And this is in addition to the benefits of making you feel like you’re actually progressing and accomplishing something if your learning is highly abstract.

Another thing to avoid is to simply define a goal such as “Learn Rust” or similar diffuse, fuzzy goals. Tie it to some sort of outcome so that you can demonstrate you’ve achieved your objective. For example, “Learn enough Rust to build a Rogue like video game.” Describe the gain you will have or be able to demonstrate in the goal.

Fin

So, Bowling Nights are your friend. Make it a habit and reap the benefits though you need to match it with a concrete plan and consistency. Track it in a consistency graph as you get started and don’t beat yourself up when you go off the rails every once in a while (really… just get back on them.).

Learning is not making widgets. Time in does not necessarily equal learning outcomes out.

At first, you’re going to think all this time means you’re going to crush your learning outcomes. Most people grossly over-estimate what they can get done in a month (I know I do even with plenty of anchors to calibrate me.). The good news is though, most people grossly underestimate what they can accomplish in a year.

So, be ambitious but reset realistically. I’ve already had to reset my expectations out about a year in at least one of my longer term goals and how to build on it, simply because I need a lot more time to acquaint myself with the foundational knowledge necessary to succeed. I’m looking for other ways I may be able to start with my more limited knowledge set as an alternative, but also willing to do more work to get to where I think I need to for making myself successful and competent.

I hope this post was really useful to you.

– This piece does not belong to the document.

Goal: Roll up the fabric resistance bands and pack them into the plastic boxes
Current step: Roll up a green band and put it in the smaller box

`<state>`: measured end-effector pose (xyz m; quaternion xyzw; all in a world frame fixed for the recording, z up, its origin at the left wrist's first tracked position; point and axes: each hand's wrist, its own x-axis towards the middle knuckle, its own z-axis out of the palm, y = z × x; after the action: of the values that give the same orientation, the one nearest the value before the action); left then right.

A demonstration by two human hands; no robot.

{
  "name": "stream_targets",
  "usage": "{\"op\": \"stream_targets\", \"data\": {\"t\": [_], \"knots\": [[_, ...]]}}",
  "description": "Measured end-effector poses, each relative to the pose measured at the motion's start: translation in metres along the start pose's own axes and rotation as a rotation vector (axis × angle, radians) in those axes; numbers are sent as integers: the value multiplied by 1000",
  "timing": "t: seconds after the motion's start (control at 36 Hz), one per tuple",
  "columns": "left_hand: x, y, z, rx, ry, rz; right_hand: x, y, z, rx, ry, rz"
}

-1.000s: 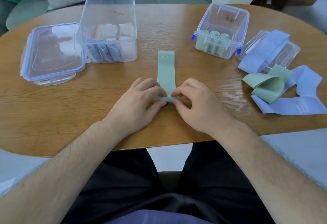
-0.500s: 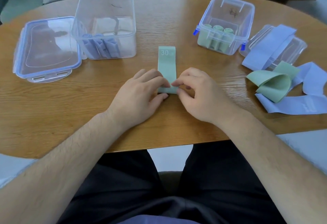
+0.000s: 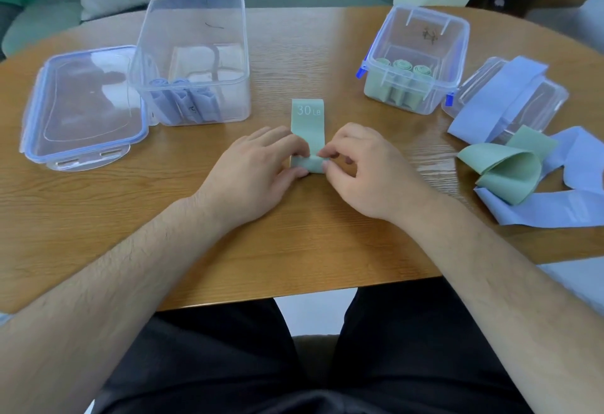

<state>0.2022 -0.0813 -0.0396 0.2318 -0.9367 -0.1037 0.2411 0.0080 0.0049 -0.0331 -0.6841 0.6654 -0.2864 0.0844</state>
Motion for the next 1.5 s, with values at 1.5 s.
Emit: {"op": "stream_targets", "data": {"t": [1.5], "knots": [[57, -27, 26, 230, 139, -131, 64, 30, 9, -42, 114, 24]]}}
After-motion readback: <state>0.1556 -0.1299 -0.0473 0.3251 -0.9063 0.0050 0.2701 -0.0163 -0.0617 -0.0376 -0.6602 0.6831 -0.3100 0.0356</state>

People, especially managerial friends and colleagues, keep telling me they never seem to have time to work on their skillsets has been a recurrent theme since covid ended, so I’m hoping this habit hack gives you an idea of how you might be able to fold more regular learning into your life. And yes, it’s still hard. In fact, for some people who have dependents or other challenges, it might be even more difficult, but hopefully the concept gives you some ideas of how you might riff off it to accomplish the same effect: a regular learning habit.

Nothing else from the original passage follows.